La crise du recyclage  : doit-on recommencer à mettre nos Publisacs aux vidanges  ?

Recycler le papier ou le jeter ? « That is the question. »

Quand j’étais jeune, l’apparition des bacs bleus dans ma petite ville a causé toute une commotion. Moi et mes amis, tout brainwashés que nous étions par nos professeurs qui nous mettaient des idées dangereuses dans la tête comme « Il faut prendre soin de la planète » ou « On n’a pas des ressources à l’infini », étions extrêmement enthousiastes de voir le recyclage apparaître chez nous. Par contre, nos parents grognaient, marmonnant : « C’est pas vrai que je vais commencer à laver mes cannes de soupe aux tomates, anyway tu sais ben qu’ils vont toute crisser ça aux poubelles ». On roulait des yeux, mais si on se fie à la crise actuelle du papier de recyclage, peut-être que le temps va leur avoir donné raison, finalement.

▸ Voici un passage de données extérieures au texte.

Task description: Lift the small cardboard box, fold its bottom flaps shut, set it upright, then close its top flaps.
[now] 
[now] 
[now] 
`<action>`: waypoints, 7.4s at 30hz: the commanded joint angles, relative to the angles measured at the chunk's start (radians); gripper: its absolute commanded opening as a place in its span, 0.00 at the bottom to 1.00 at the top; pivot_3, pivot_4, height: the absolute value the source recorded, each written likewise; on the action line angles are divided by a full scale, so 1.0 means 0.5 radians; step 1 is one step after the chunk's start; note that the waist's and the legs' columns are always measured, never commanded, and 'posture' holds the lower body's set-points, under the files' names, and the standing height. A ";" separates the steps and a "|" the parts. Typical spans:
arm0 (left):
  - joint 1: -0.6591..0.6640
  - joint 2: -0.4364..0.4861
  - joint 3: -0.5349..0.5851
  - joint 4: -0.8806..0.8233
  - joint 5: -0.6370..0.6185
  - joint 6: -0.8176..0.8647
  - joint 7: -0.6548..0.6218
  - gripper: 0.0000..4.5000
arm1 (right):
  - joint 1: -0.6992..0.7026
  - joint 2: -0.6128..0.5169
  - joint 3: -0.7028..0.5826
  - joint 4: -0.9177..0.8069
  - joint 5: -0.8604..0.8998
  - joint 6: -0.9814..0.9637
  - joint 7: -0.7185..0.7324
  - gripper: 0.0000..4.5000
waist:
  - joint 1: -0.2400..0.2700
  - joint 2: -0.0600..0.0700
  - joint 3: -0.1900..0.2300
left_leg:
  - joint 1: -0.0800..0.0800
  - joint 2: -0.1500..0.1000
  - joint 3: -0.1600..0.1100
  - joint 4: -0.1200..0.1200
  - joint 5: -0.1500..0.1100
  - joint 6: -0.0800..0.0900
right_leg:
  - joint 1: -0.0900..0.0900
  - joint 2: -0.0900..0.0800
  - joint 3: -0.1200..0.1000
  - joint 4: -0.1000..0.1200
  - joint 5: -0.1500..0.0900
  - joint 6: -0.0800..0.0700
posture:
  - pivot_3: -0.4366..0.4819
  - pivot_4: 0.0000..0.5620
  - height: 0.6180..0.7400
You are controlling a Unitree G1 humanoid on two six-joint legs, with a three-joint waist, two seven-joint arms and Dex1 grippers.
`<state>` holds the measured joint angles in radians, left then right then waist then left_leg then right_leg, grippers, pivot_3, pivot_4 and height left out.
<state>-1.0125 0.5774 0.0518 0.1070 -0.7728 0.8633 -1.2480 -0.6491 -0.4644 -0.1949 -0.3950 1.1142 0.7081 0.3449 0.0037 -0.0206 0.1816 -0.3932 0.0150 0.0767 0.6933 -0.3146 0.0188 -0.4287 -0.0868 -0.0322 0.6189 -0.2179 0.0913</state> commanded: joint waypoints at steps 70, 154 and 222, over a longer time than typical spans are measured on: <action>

Que se passe-t-il exactement ?

Comme pour à peu près tous nos ennuis économiques, le problème, c’est la Chine. Jusqu’à récemment, ils étaient nos plus gros acheteurs de papier recyclé. Sauf que la Chine a arrêté d’acheter notre papier, parce qu’il était de trop mauvaise qualité. Quand notre produit est trop cheap pour la Chine, on a un problème.

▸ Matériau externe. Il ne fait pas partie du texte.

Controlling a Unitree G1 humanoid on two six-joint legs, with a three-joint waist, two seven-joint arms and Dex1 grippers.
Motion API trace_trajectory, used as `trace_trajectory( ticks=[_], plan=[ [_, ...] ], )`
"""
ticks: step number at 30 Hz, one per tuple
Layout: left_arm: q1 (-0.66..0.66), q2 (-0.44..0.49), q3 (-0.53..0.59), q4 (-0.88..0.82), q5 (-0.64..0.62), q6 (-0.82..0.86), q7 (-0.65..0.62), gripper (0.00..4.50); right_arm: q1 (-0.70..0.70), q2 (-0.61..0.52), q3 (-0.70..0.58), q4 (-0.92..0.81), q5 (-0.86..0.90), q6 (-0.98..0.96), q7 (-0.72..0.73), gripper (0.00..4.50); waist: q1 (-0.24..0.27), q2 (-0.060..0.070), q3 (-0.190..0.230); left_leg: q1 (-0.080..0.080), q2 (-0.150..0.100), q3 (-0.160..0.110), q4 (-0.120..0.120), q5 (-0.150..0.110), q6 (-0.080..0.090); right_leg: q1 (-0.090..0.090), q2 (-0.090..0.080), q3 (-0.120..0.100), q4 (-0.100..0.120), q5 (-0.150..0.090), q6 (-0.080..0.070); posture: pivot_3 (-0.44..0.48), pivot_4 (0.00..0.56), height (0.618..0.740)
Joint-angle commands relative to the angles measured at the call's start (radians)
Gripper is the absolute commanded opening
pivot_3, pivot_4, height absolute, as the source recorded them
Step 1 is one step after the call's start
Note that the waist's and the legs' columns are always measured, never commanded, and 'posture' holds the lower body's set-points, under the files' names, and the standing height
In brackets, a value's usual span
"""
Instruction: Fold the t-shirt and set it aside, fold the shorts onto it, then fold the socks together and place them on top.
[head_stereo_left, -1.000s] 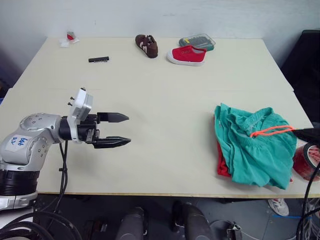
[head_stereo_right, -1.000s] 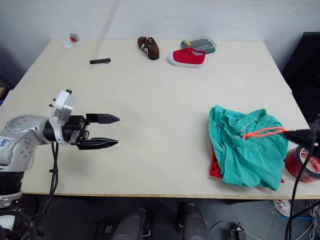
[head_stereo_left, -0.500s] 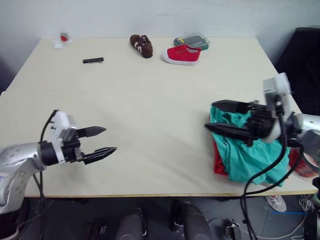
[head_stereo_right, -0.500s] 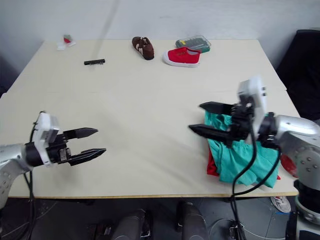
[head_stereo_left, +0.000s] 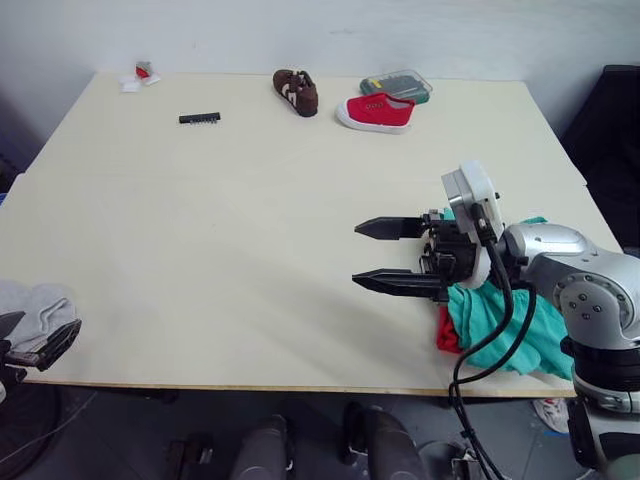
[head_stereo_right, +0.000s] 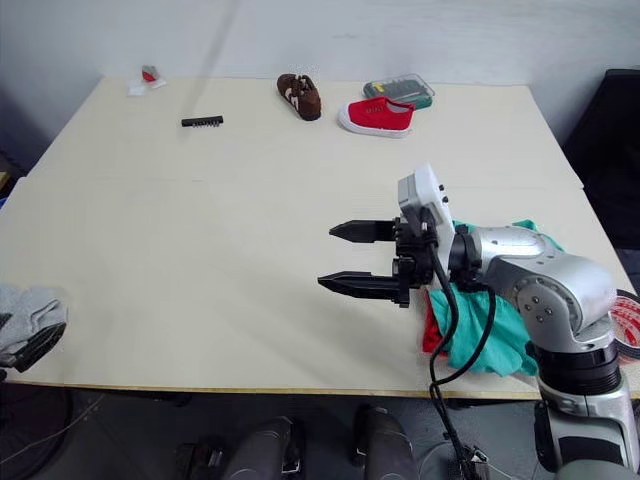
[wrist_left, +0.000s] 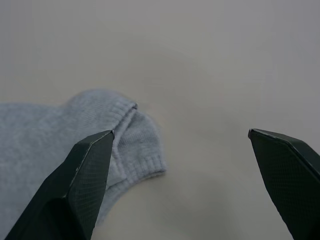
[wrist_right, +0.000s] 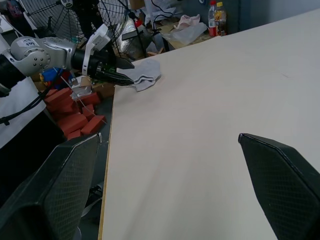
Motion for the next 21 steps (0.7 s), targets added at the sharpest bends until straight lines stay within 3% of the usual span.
trace_trajectory(
  ticks=[1,6,14,17,21],
  plan=[
    [-0.054,0.08,-0.016,0.104,0.03,0.005,0.003,4.5,0.016,0.013,-0.017,-0.047,0.019,-0.013,-0.023,4.48,0.0,0.0,0.0,0.0,0.0,0.0,0.0,0.0,0.0,0.0,0.0,0.0,0.0,0.0,0.0,0.0,0.15,0.74],
    [-0.124,0.173,-0.088,0.28,0.113,-0.024,0.032,4.5,0.042,0.01,-0.027,-0.07,0.023,-0.011,-0.046,4.48,-0.01,0.0,0.0,0.0,0.0,0.002,-0.001,0.0,-0.001,-0.001,0.0,0.0,0.001,0.0,0.0,0.0,0.15,0.74],
    [-0.191,0.182,-0.18,0.372,0.158,0.025,0.063,4.5,0.066,0.007,-0.042,-0.1,0.044,-0.006,-0.085,4.48,-0.024,0.001,0.0,0.0,0.0,0.004,-0.001,0.0,-0.005,-0.002,0.0,0.002,-0.001,0.0,0.0,0.0,0.15,0.74],
    [-0.221,0.188,-0.226,0.389,0.186,0.075,0.098,3.91,0.062,0.001,-0.042,-0.1,0.047,-0.009,-0.084,4.5,-0.02,0.001,0.0,0.001,0.0,0.004,-0.001,0.0,-0.005,-0.001,0.0,0.002,0.001,0.0,0.0,0.0,0.15,0.74],
    [-0.223,0.185,-0.244,0.392,0.205,0.09,0.122,2.63,0.055,-0.012,-0.048,-0.088,0.044,-0.013,-0.074,4.5,-0.021,0.004,-0.001,0.003,0.0,0.005,-0.001,0.0,-0.003,-0.001,0.0,0.004,0.004,0.0,0.0,0.0,0.15,0.74]
  ],
)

Il y a à peine un an, une tonne de papier recyclé se vendait 125 $. Maintenant ? Zéro dollar. Pas besoin de faire son MBA aux HEC pour comprendre qu’un commerce qui vend son produit à zéro dollar ne restera pas en affaires ben ben longtemps.

La preuve que ça fait mal : le centre de tri de Montréal, le plus gros au Québec, perd 700 000 $ par mois. 700 000 piasses. Canadiennes. Même si je perdais 700 000 pesos mexicains, je pleurerais ma vie. Imaginez.

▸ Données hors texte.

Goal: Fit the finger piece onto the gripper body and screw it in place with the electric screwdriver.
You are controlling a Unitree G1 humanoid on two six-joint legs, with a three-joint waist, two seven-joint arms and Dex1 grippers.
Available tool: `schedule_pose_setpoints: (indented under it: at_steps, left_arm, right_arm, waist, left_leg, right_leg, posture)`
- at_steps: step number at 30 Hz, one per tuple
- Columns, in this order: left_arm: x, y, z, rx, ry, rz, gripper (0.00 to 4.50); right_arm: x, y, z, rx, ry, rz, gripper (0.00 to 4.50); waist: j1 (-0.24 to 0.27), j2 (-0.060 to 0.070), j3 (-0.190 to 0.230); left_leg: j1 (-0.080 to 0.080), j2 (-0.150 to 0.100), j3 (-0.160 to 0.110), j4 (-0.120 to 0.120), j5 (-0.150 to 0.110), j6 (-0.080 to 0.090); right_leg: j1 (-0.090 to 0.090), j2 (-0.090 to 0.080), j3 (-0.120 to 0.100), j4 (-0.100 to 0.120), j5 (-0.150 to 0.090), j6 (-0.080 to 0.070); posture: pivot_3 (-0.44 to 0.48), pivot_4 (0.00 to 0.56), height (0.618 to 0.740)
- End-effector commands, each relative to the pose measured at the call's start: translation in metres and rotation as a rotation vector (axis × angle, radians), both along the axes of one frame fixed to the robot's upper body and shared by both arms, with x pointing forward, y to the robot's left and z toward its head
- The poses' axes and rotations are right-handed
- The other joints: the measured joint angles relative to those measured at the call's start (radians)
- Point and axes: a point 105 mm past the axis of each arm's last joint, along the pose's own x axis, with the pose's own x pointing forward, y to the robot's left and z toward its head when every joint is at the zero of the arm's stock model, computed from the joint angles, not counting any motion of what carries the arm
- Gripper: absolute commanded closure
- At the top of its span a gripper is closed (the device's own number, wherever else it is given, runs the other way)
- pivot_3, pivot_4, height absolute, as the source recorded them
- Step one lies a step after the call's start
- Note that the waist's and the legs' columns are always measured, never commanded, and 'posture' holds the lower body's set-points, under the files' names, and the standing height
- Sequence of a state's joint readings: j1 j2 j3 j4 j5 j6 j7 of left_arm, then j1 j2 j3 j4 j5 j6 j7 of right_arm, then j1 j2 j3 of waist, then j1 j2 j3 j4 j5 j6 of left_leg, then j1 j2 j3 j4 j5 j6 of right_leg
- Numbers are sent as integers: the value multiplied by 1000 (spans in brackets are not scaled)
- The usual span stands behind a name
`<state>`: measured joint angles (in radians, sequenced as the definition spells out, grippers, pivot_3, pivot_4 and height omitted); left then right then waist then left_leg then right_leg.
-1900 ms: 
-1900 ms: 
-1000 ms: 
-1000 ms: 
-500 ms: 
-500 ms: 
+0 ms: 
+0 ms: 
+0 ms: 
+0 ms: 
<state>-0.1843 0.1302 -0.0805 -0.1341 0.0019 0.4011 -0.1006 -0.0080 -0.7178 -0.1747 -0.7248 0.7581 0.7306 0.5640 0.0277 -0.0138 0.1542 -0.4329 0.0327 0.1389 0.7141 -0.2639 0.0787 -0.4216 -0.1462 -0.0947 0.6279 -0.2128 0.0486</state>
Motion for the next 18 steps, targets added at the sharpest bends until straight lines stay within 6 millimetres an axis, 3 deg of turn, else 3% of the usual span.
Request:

Et pendant ce temps-là, le contenu de nos bacs verts pourrit dans les centres de tri sans qu’on ait d’autres débouchés pour le réutiliser.

Faut-tu jeter notre papier dans les poubelles ?

Alors qu’est-ce qu’on fait avec notre papier ? Est-ce qu’on donne raison à nos oncles frustrés d’être obligés de sortir deux bacs différents, pis on sacre tout ça dans les poubelles ? On fait un feu de joie à la gloire des climatosceptiques avec nos circulaires pis nos vieilles copies du Lundi ou du magazine URBANIA (s’il vous plaît, non !!!)

Idéalement, il faudrait continuer à recycler. Parce qu’au-delà des graves impacts économiques de cette crise sur les centres de tri, les environnementalistes craignent une conséquence beaucoup plus sérieuse : que la population perde confiance envers le recyclage.

Il ne faut pas abandonner tout de suite : l’industrie cherche des solutions.

Quelles solutions ?

Évidemment, les propriétaires de centres de tri réclament l’aide du gouvernement pour les aider à passer au travers de cette crise difficile. Après tout, si on a trouvé des milliards pour Bombardier avec ses avions qui ne se vendent pas, on peut trouver quelques dollars pour le recyclage de Publisac.

Même la mairesse Valérie Plante a sollicité l’aide du gouvernement, pour éviter que les centres de tri ne puissent plus ramasser les matières recyclables et que les municipalités soient obligées d’envoyer tout ça aux sites d’enfouissement (plus communément appelés « la dompe »).

Mais comme le mentionnait le Front commun québécois pour une gestion écologique des déchets à La Presse, ce qu’il faut repenser, c’est la façon même dont on trie notre recyclage.

Jusqu’à maintenant, l’industrie du recyclage visait la quantité avant la qualité, donc ce n’était pas tellement grave qu’on sacre tout notre recyclage dans le même bac, qu’on jette ensemble la pinte de lait avec le journal, les cannes de soupe et la pellicule de plastique de notre emballage de tournevis qu’on est pas sûr si ça se recycle ou non.

Sauf que là, même la Chine trouve que notre méthode relax donne du papier dégueu. Ils ne veulent pas de morceaux de pots de yogourts dans leur papier journal, bon. Alors ce que le Front propose, c’est qu’on passe au tri à la source, c’est-à-dire qu’on ait tous à la maison un bac pour le métal, un bac pour le papier, et un bac pour le plastique, par exemple. Ainsi, le tri serait déjà fait et on pourrait fournir un papier de meilleure qualité.

Nos mononcles fâchés de devoir laver leurs cannes n’ont pas fini de sacrer.

PS : Si vous voulez VRAIMENT être écolos, vous pouvez également fabriquer votre propre papier recyclé. Il vous faut juste un bac d’eau, un tamis, et des standards pas trop élevés quant à la qualité de votre papier.